The Unfinished Corner follows four Middle Schoolers who thought they were traveling to Washington for a school project. The aforementioned events happen and they find that all is not what it seems. For example, Miriam has been tasked with finishing the Unfinished Corner, the last place of Creation that God did not complete. It is a haven for Lilith’s children and the other demons that roam the world and Miriam is tasked with finishing it and potentially exiling all of its inhabitants. She’s on a journey that explores Jewish beliefs with a range of characters who represent the various ways people practice Judaism.
This graphic novel is also a great adventure. Each character plays their part, having a different connection to their Jewish identity that opens pathways and forms allyships on their journey. It’s a typical heroic journey – including a balanced party and closely kept secrets that inevitably strengthen their friendship. Each child has their own skills and strengths, but are very compassionate and kind. Maybe that’s what makes them a good team?
I don’t know much (or really anything) about Judaism besides history and some cultural representation. The beliefs and stories have not bled into the foundation of Western storytelling, so this was my first foray into Jewish mythos. Dani and her team provide educational captions throughout the book to help define terms and the morality of things. It dispels some confusion over the topics, but it’s also like “Baby’s First Jewish Story.” It holds your hand as you read.

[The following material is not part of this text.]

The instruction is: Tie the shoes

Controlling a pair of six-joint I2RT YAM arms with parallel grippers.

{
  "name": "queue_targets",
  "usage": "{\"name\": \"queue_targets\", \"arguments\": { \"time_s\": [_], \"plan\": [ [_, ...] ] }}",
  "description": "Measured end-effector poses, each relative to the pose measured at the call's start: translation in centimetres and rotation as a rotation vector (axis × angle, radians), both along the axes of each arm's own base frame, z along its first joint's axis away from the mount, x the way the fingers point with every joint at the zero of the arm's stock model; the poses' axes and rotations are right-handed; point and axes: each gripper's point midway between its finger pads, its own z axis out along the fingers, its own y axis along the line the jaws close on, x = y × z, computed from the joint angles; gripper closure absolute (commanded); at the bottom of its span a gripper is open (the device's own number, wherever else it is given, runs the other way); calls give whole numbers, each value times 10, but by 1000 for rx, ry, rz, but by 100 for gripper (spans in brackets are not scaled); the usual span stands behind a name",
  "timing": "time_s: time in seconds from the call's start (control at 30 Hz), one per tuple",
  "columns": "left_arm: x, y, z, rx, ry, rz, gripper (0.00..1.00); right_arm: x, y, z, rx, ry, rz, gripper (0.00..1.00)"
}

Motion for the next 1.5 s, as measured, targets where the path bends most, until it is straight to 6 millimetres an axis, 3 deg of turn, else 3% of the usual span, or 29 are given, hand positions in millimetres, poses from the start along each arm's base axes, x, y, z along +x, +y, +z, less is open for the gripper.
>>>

Which: thank you, Dani! I needed my hand held! But you know what I did right afterwards? I went to my handy internet search site and looked up “Judaism” and “Unfinished Corner” and “Golem of Prague.” A door has been opened for me, one that I didn’t even question being shut.
And honestly, that’s the coolest thing a book can do: teach you something.
(P.S. I personally think that Dani has to be a forever-Dungeon-Master for D&D or something, because she is totally right that being a DM means creating beautiful worlds for people to enjoy.)